Activity: Every line from the start of the listing below through the line that contains "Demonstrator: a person" is to be reproduced word for word.
——————————
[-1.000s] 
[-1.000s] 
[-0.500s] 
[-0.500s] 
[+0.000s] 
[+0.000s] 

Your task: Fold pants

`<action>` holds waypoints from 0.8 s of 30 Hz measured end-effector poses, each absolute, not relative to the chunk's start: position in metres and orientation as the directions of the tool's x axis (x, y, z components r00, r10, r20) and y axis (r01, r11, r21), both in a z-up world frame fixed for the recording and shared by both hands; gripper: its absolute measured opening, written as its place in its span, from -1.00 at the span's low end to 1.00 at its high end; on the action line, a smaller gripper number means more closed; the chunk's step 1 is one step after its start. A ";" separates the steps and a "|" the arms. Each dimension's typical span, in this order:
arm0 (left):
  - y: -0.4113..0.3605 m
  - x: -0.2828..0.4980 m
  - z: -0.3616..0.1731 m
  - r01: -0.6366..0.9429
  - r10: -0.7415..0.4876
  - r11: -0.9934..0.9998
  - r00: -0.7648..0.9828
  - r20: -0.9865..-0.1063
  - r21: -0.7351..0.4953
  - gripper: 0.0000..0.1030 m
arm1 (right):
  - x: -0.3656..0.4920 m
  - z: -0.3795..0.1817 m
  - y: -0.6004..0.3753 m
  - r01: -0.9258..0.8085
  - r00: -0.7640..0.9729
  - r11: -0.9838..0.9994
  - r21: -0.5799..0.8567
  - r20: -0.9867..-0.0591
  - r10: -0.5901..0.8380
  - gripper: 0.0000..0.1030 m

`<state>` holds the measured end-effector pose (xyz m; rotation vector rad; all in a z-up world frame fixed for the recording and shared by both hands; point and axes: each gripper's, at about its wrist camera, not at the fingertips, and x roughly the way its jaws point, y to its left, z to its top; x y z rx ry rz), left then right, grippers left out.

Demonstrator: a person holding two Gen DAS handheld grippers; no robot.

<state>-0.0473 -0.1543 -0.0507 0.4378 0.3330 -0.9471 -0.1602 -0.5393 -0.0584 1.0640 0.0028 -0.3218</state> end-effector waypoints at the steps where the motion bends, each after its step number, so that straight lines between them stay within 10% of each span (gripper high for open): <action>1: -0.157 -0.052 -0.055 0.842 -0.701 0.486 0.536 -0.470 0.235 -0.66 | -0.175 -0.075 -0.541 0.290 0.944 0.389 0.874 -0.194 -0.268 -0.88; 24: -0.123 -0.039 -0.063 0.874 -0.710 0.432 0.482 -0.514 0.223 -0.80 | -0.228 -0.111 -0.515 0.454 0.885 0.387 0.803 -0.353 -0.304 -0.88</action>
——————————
Your solution:
[-1.000s] 
[-1.000s] 
[-0.500s] 
[-0.500s] 
[+0.000s] 
[+0.000s] 

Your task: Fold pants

`<action>` holds waypoints from 0.8 s of 30 Hz measured end-effector poses, each absolute, not relative to the chunk's start: position in metres and orientation as the directions of the tool's x axis (x, y, z components r00, r10, r20) and y axis (r01, r11, r21), both in a z-up world frame fixed for the recording and shared by both hands; gripper: its absolute measured opening, written as its place in its span, from -1.00 at the span's low end to 1.00 at its high end; on the action line, a smaller gripper number means more closed; the chunk's step 1 is one step after its start. A ";" separates the steps and a "|" the arms. Each dimension's typical span, in this order:
arm0 (left):
  - y: -0.4113..0.3605 m
  - x: -0.2828..0.4980 m
  - z: -0.3616..0.1731 m
  - r01: -0.6366..0.9429
  - r10: -0.7415..0.4876
  - r11: -0.9934..0.9998
  - r00: -0.7648..0.9828
  - r20: -0.9865..-0.1063
  - r21: -0.7351..0.4953
  - gripper: 0.0000..0.1030 m
arm1 (right):
  - x: -0.3656..0.4920 m
  - z: -0.3795..0.1817 m
  - y: -0.6004..0.3753 m
  - r01: -0.9258..0.8085
  - r00: -0.7640..0.9729
  - r11: -0.9838..0.9994
  - r21: -0.5799..0.8567
  - r20: -0.9867..-0.0591
  - r10: -0.5901..0.8380
  - gripper: 0.0000..0.1030 m

`<state>` holds the measured end-effector pose (xyz m; rotation vector rad; all in a z-up world frame fixed for the recording and shared by both hands; point and axes: each gripper's, at about its wrist camera, not at the fingertips, and x roughly the way its jaws point, y to its left, z to its top; x y z rx ry rz), left then right, grippers left out.

Demonstrator: a person holding two Gen DAS handheld grippers; no robot.

The exercise requires no further output.